Challenges in Addiction Treatment Examined
The lack of effective pharmacologic treatments for alcohol dependence is a solvable problem, said Henry Kranzler, M.D., a professor of psychiatry, associate scientific director of the Alcohol Research Center and program director of the General Clinical Research Center at the University of Connecticut School of Medicine, who spoke to a large audience at APA’s 2012 annual meeting today.

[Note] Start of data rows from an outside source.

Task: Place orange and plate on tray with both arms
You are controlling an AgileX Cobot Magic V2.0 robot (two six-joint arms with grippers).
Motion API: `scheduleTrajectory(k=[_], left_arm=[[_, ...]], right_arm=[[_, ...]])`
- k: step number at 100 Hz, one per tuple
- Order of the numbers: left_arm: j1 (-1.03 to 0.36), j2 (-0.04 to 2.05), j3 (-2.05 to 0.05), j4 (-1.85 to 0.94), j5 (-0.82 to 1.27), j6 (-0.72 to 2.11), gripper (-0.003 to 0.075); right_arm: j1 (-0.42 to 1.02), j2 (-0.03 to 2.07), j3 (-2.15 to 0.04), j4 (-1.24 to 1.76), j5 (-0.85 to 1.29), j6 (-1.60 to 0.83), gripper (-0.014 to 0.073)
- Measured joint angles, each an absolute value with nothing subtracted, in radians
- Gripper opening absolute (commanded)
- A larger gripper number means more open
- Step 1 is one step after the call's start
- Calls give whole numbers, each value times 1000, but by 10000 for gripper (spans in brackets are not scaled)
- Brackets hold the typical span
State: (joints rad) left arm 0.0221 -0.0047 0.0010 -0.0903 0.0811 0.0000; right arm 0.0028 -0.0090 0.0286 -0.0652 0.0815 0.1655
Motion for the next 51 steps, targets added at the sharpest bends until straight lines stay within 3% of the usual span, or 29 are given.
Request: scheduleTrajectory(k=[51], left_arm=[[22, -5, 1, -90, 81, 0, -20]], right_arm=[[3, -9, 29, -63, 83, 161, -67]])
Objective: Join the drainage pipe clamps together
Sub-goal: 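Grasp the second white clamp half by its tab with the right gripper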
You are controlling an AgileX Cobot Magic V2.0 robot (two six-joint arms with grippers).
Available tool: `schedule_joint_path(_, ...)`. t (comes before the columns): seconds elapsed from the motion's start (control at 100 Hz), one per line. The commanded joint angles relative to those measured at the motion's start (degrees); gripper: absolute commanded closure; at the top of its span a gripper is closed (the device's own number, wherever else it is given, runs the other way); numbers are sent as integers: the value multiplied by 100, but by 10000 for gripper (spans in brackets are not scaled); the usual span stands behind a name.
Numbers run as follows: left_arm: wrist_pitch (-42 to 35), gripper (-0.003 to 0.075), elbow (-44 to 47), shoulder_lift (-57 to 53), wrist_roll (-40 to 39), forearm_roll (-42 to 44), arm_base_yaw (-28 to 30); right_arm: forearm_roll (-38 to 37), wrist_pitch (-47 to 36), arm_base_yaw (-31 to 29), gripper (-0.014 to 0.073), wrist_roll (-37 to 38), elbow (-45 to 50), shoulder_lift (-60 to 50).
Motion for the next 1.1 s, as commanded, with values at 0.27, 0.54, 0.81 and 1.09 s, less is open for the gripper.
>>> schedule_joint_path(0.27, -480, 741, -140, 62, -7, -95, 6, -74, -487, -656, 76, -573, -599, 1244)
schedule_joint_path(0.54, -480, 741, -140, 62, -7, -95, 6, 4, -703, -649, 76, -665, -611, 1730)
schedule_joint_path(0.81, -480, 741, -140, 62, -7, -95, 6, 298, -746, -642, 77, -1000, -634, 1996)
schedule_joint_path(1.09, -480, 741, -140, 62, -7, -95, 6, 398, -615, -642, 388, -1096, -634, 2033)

As a co-chair of the “Advances in Addiction Psychopharmacology” seminar, Kranzler reviewed the four FDA-approved medications for alcohol dependence: Antabuse, Revia, Campral, and Vivitrol, citing the limitations of each. “It is only a matter of time and investment for us to find novel pharmacologic options with greater effect,” he said.
Until then, it’s possible that clinicians may be required to accept different outcomes from those they have in mind. “Clinicians who require abstinence as an end result may be put off by the real-life effects of naltrexone,” he said, which often leads to less frequent and less heavy drinking, but not abstinence.
One attendee pointed out the difficulty of applying the few available treatments to patients with comorbid dependencies, since most published studies have eliminated such patients from their study populations. “It's a little like looking for your keys under the lamppost because the light is better there, even though you lost them somewhere else,” Kranzler said, pointing out that those with alcohol dependence often have comorbidities, and future studies of potential treatments should address that reality.